● What is being asked:
Only the lines below from the one containing "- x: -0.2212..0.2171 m" through the one containing "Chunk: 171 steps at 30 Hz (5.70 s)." belong in the answer, repeated exactly and without pictures.

+ + + + +

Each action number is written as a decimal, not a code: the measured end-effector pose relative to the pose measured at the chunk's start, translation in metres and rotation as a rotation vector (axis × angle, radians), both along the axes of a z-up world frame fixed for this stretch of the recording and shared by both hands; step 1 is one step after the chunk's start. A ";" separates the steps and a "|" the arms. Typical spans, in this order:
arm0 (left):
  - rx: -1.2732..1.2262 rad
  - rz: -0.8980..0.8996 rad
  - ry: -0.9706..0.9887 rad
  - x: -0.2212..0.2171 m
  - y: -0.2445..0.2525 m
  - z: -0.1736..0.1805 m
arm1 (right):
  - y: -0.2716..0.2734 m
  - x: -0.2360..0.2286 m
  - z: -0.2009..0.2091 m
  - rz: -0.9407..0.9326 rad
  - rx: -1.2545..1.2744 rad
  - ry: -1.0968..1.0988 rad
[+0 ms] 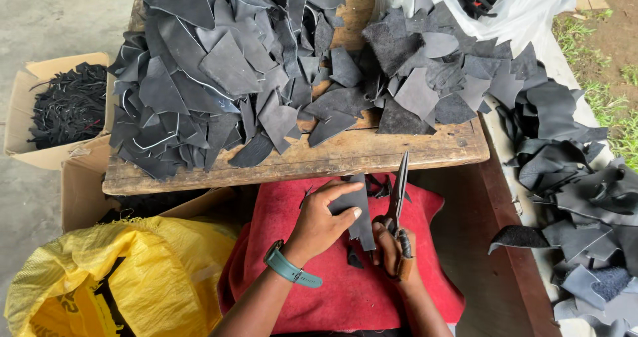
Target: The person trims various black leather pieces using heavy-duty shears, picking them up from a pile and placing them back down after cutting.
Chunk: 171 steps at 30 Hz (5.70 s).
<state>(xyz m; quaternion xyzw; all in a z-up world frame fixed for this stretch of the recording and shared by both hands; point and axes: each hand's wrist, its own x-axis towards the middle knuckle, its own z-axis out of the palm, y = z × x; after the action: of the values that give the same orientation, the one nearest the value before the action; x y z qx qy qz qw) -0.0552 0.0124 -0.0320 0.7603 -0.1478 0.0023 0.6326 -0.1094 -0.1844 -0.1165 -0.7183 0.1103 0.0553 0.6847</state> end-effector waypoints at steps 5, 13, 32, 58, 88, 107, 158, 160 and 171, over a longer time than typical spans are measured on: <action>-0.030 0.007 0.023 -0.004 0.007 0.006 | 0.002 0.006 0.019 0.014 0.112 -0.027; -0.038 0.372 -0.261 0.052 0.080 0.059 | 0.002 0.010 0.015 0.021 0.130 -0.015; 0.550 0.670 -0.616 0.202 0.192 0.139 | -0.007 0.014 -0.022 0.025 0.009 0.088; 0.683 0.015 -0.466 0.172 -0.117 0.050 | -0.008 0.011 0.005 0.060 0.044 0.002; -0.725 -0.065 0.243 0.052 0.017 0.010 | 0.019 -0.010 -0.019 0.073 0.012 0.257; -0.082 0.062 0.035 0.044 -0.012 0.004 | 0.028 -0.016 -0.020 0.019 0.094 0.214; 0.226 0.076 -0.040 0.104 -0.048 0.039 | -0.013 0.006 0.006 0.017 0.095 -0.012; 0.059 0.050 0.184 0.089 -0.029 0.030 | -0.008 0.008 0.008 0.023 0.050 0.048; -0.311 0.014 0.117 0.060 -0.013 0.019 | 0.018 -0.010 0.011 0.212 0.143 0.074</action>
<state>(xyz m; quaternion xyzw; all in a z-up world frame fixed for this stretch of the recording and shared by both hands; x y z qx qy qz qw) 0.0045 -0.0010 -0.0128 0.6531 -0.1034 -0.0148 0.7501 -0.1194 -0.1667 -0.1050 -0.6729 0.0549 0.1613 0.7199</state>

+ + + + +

● Solved exercise:
  - x: -0.2212..0.2171 m
  - y: -0.2445..0.2525 m
  - z: -0.1736..0.1805 m
arm1 (right):
  - y: -0.2716..0.2734 m
  - x: -0.2360..0.2286 m
  - z: -0.2009..0.2091 m
  - rz: -0.9407..0.9326 rad
  - rx: -1.2545..1.2744 rad
  - ry: -1.0968..1.0988 rad
[+0 ms] 
Target: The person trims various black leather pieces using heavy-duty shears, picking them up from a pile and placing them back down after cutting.
Chunk: 171 steps at 30 Hz (5.70 s).

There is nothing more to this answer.